* Activity:
From the listing below, extract every line in which the word "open" appears.

* Data excerpt:
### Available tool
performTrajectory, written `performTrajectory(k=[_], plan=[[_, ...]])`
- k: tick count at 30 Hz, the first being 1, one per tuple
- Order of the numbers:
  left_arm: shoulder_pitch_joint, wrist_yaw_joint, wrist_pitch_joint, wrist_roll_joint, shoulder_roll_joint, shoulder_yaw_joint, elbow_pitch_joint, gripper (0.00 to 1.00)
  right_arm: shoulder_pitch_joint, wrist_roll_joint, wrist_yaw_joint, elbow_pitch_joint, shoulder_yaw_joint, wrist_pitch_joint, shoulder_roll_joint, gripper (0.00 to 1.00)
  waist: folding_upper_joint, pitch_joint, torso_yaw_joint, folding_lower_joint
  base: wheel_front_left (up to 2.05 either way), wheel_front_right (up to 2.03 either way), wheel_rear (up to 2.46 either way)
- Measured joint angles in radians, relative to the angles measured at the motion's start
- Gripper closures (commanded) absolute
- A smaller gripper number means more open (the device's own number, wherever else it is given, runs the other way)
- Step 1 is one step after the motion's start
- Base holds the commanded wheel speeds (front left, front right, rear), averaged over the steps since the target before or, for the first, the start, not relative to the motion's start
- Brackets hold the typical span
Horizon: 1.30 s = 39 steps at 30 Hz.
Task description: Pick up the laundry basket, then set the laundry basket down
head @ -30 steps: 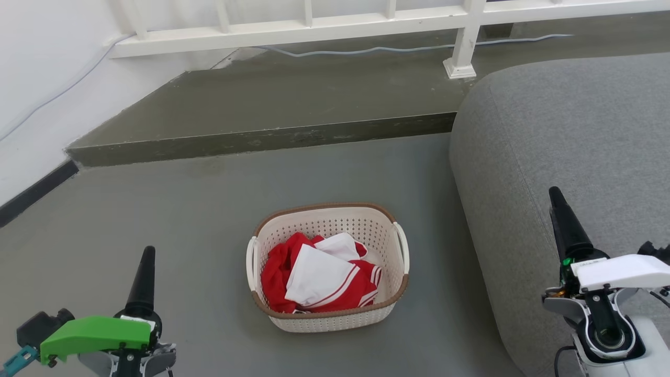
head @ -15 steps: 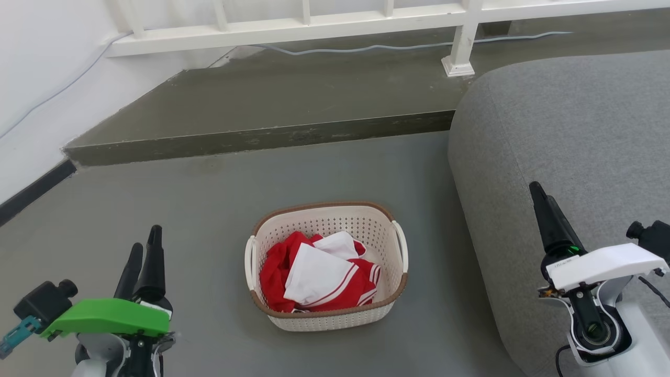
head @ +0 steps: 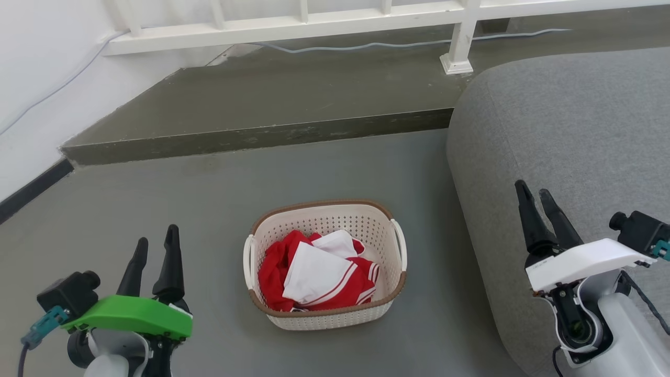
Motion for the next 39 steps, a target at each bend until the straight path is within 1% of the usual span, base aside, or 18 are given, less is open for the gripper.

* Result below:
- A smaller gripper number means more open (the device's own number, wherever else it is given, runs the other way)
Motion for the next 39 steps, a target at each bend until the straight path is within 1% of the usual span, base aside, or 18 are given, less is open for the gripper.

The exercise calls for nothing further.